- What this task involves -
List all lines of the data that include the string "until".

- Stored entries -
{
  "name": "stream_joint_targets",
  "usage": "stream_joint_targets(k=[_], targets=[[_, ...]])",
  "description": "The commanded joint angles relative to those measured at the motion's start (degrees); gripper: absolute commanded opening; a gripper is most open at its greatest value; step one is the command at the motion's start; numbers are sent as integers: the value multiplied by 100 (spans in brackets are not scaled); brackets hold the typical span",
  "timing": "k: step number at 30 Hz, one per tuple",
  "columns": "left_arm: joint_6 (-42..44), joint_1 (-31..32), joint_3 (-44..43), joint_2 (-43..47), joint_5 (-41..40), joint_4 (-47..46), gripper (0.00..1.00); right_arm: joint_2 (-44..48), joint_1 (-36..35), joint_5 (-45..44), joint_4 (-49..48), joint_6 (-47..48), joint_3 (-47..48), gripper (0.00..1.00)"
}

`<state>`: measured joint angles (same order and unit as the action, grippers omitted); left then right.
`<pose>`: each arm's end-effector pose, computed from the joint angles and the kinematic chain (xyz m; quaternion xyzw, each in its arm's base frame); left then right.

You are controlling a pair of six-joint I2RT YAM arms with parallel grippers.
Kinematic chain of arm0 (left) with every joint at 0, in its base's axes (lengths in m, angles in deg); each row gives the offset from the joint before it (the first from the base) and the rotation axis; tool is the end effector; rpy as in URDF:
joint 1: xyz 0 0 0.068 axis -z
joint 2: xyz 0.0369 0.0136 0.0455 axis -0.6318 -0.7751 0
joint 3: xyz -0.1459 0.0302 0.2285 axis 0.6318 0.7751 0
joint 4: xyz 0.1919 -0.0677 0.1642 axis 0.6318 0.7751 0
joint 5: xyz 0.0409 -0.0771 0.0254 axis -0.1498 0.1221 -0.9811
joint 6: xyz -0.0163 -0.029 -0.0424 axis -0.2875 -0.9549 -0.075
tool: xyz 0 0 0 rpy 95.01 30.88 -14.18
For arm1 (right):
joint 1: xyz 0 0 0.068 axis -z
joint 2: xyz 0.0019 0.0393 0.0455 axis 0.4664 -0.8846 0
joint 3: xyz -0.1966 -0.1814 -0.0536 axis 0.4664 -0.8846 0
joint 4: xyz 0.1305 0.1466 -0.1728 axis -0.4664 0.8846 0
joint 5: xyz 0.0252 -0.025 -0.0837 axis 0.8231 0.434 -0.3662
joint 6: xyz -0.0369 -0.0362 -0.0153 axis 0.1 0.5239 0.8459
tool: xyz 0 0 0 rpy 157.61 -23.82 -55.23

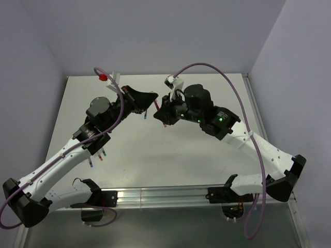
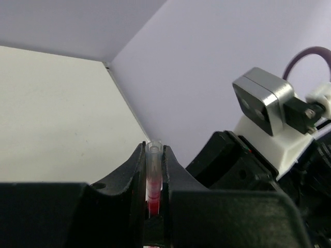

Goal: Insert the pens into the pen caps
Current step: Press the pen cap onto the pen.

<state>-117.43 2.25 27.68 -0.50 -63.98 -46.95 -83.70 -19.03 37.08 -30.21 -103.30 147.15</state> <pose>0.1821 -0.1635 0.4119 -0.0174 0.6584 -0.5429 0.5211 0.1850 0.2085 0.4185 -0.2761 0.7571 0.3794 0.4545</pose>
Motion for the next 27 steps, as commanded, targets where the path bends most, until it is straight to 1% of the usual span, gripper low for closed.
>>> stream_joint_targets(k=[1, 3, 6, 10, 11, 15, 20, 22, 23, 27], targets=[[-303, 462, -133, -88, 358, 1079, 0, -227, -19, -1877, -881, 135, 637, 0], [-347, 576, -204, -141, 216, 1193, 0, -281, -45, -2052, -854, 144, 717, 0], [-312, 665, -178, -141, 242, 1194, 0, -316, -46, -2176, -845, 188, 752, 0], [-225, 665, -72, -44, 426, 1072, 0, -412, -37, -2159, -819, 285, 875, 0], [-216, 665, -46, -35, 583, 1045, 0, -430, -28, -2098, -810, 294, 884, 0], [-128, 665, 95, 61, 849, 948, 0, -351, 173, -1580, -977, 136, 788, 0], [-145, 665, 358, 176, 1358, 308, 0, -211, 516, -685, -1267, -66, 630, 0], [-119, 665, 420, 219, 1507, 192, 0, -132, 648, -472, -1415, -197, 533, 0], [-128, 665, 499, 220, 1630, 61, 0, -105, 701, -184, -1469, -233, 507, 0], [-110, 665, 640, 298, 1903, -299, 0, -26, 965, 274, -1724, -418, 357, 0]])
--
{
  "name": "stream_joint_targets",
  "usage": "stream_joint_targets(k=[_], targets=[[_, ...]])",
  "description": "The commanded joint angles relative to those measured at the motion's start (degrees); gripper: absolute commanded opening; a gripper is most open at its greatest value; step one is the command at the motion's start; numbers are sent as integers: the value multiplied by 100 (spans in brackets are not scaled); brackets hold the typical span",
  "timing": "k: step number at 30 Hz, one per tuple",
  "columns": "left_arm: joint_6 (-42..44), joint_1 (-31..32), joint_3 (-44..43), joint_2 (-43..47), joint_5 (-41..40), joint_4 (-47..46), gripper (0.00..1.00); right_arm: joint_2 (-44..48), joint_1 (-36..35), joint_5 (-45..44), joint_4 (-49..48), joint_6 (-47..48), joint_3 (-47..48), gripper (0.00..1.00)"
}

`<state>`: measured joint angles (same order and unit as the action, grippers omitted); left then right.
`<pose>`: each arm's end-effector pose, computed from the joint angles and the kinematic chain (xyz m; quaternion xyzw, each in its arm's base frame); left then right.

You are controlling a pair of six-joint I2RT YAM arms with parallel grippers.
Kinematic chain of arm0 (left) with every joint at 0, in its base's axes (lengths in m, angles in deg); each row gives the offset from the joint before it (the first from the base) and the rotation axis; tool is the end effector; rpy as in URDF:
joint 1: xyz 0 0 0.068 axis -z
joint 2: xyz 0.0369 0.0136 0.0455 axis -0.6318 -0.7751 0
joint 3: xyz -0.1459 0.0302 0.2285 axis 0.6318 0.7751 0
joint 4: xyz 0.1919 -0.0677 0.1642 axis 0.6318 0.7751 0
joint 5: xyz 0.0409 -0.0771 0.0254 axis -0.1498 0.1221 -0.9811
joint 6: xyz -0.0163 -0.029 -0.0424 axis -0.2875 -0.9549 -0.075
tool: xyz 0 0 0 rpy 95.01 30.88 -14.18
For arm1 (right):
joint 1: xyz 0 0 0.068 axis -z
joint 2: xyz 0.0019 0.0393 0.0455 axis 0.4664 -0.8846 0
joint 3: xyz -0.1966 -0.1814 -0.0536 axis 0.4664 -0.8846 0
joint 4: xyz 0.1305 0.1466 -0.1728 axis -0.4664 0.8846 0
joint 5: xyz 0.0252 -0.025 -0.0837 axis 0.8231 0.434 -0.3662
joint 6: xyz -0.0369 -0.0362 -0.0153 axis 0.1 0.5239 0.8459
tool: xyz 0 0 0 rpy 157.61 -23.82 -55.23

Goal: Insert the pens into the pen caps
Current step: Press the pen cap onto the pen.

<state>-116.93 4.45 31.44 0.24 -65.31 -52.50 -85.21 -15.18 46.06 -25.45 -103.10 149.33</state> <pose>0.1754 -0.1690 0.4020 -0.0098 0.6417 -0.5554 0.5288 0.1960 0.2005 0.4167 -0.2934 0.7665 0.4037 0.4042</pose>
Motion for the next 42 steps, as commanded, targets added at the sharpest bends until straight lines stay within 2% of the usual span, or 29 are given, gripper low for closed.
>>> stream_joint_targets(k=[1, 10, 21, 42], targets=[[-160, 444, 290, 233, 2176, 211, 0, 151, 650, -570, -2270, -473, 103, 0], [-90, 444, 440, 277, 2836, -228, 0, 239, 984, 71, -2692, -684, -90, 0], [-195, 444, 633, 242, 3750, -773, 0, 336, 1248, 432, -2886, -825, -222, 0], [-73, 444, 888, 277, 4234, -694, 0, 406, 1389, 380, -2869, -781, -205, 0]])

- The completed task -
Motion for the next 27 steps, as commanded, targets where the path bends most, until it is straight to 1% of the usual span, gripper low for closed.
Motion for the next 42 steps, as commanded, targets added at the sharpest bends until straight lines stay within 2% of the usual span, or 29 are given, gripper low for closed.

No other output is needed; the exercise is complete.